• **DATA PROVIDED**
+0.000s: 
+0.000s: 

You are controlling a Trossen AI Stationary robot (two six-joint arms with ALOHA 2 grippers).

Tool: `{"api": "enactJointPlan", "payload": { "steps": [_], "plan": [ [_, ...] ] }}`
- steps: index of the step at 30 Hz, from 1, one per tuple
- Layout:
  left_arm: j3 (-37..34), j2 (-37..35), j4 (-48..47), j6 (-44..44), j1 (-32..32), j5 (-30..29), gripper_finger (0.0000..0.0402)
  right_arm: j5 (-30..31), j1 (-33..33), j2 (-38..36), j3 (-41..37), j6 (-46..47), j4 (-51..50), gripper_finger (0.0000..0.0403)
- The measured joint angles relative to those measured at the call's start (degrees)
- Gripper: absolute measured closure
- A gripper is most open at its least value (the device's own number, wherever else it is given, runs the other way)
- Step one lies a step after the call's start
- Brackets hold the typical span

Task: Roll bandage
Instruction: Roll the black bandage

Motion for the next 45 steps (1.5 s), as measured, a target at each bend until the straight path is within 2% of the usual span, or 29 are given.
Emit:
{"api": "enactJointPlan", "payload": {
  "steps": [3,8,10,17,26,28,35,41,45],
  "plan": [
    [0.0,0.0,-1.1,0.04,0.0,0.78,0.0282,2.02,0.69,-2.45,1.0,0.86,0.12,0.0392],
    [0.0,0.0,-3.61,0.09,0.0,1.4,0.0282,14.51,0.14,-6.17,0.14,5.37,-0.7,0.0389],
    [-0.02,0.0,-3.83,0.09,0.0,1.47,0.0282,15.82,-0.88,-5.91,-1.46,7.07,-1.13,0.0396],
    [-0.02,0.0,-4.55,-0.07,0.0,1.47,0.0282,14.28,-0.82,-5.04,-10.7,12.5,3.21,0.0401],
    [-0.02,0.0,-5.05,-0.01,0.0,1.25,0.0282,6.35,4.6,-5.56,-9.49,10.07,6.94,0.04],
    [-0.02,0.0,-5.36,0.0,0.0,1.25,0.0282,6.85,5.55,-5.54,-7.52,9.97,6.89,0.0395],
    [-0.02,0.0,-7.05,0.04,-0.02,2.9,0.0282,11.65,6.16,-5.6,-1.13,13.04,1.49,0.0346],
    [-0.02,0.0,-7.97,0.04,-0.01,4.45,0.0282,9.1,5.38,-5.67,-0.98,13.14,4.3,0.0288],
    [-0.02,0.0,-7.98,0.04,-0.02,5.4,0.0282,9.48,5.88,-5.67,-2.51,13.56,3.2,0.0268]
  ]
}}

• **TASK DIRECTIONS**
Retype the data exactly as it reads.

• **RESPONSE TO THE TASK**
+0.000s: 
+0.000s: 

You are controlling a Trossen AI Stationary robot (two six-joint arms with ALOHA 2 grippers).

Tool: `{"api": "enactJointPlan", "payload": { "steps": [_], "plan": [ [_, ...] ] }}`
- steps: index of the step at 30 Hz, from 1, one per tuple
- Layout:
  left_arm: j3 (-37..34), j2 (-37..35), j4 (-48..47), j6 (-44..44), j1 (-32..32), j5 (-30..29), gripper_finger (0.0000..0.0402)
  right_arm: j5 (-30..31), j1 (-33..33), j2 (-38..36), j3 (-41..37), j6 (-46..47), j4 (-51..50), gripper_finger (0.0000..0.0403)
- The measured joint angles relative to those measured at the call's start (degrees)
- Gripper: absolute measured closure
- A gripper is most open at its least value (the device's own number, wherever else it is given, runs the other way)
- Step one lies a step after the call's start
- Brackets hold the typical span

Task: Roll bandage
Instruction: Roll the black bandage

Motion for the next 45 steps (1.5 s), as measured, a target at each bend until the straight path is within 2% of the usual span, or 29 are given.
Emit:
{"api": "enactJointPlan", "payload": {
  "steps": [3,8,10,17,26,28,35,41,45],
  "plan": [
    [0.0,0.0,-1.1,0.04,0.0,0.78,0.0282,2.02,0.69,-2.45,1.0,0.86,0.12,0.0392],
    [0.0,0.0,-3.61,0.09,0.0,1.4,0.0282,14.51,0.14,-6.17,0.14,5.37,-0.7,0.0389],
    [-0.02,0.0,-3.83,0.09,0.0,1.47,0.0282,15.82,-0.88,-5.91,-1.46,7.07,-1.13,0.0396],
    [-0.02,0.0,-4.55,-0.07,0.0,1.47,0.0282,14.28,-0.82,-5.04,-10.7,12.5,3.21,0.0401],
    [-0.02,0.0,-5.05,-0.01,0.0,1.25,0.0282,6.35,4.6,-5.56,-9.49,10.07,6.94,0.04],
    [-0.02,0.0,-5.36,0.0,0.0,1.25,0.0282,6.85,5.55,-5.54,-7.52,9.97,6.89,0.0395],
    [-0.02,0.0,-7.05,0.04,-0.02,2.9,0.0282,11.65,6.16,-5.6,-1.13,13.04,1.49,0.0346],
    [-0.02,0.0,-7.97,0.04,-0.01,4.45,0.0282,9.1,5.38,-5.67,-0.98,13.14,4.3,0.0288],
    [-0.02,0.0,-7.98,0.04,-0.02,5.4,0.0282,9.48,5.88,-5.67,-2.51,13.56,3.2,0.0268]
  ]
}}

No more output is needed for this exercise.